The tuition for this private school was $5,200 per month.

Now, conservatives argue that the official cost per pupil numbers given out by school districts and the state don't reflect all of the costs. The most recent official numbers apparently date to the 2003-04 school year. At that time CPI estimated the per pupil cost at $10,260... per year. But since that's the same school year that this Forest Grove kid's parents placed him in the private school those numbers are exactly what we want here. The CPI's allegedly more accurate per pupil cost figure breaks down to a per pupil, per month cost of $1,140. That's $4,060 LESS per month than this FG kid's private school tuition was. His monthly tuition would have covered the costs - the REAL costs according to CPI - of 4 public school students and still have over half the costs of a 5th student left over.

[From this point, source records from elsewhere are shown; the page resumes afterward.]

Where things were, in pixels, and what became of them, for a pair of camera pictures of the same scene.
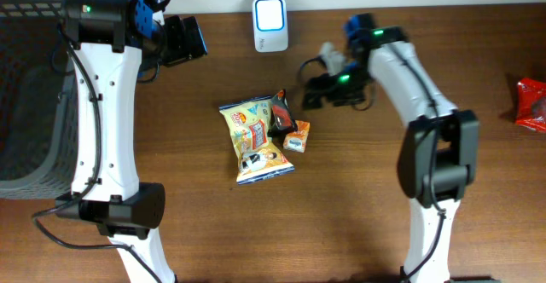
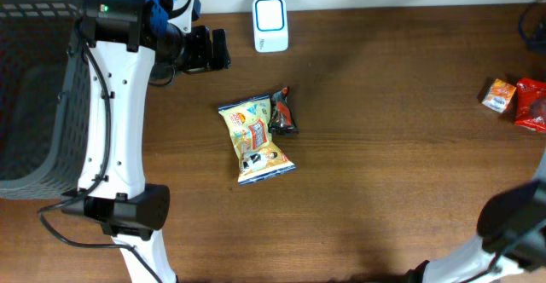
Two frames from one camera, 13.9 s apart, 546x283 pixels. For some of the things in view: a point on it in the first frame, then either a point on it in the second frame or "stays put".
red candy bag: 531,105 stays put
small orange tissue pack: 297,141 -> 498,95
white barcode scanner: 270,24 stays put
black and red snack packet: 281,122 stays put
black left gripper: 184,48 -> 204,57
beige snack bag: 247,125 stays put
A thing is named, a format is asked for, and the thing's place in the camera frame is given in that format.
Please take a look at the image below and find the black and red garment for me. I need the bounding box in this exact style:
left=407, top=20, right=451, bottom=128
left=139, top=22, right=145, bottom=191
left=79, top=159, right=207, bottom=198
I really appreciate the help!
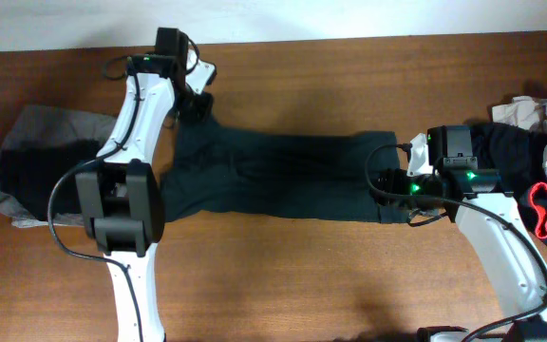
left=470, top=123, right=547, bottom=246

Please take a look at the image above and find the left black cable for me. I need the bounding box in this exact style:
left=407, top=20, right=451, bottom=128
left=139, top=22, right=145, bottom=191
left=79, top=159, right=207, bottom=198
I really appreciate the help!
left=47, top=37, right=201, bottom=342

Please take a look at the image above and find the black cable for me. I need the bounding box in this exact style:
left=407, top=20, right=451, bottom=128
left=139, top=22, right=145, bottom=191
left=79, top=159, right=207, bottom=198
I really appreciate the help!
left=364, top=142, right=547, bottom=342
left=47, top=37, right=201, bottom=342

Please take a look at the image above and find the white crumpled garment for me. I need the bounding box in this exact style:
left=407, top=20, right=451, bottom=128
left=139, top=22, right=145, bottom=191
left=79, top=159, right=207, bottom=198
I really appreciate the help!
left=492, top=96, right=547, bottom=133

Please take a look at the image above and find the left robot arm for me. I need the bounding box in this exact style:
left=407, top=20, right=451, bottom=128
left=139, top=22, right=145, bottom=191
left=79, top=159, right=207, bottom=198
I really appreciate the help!
left=74, top=28, right=217, bottom=341

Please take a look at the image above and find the black folded shirt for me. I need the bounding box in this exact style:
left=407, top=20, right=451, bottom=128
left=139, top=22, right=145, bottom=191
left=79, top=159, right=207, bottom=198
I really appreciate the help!
left=0, top=140, right=101, bottom=220

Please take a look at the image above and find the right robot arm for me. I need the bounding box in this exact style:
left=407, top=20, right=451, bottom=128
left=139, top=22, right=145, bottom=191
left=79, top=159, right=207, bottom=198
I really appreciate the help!
left=365, top=125, right=547, bottom=342

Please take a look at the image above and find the right black cable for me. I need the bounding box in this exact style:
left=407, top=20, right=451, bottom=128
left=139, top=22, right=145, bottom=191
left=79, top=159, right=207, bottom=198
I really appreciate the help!
left=364, top=142, right=547, bottom=342

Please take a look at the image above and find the black Nike t-shirt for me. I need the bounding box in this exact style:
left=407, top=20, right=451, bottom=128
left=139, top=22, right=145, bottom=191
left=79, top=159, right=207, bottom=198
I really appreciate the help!
left=160, top=118, right=406, bottom=224

Here's the point of this exercise: Everyone is talking about the legal obligation of school districts to pay for appropriate education for special needs kids, and I'm not arguing against that at all. What I am pointing out is that regardless of what various courts rule that the districts have to pay out... the pool from which those funds are paid out is volatile and fluctuates over time, depending on any number of factors but usually depending on politics. A mixture of property taxes and state and federal funds constitute the funding source for Oregon school districts. And each of those sources is volatile.

So, it seems to me that this case and ruling beg two questions:

1. Should there be some sort of "means testing" for the district's capacity to pay for godawefully expensive private schooling so that other students aren't deprived of THEIR legal right to a decent education in the rush to guarantee another student a decent education?

2. Should school's funding be as legally binding as their financial obligations?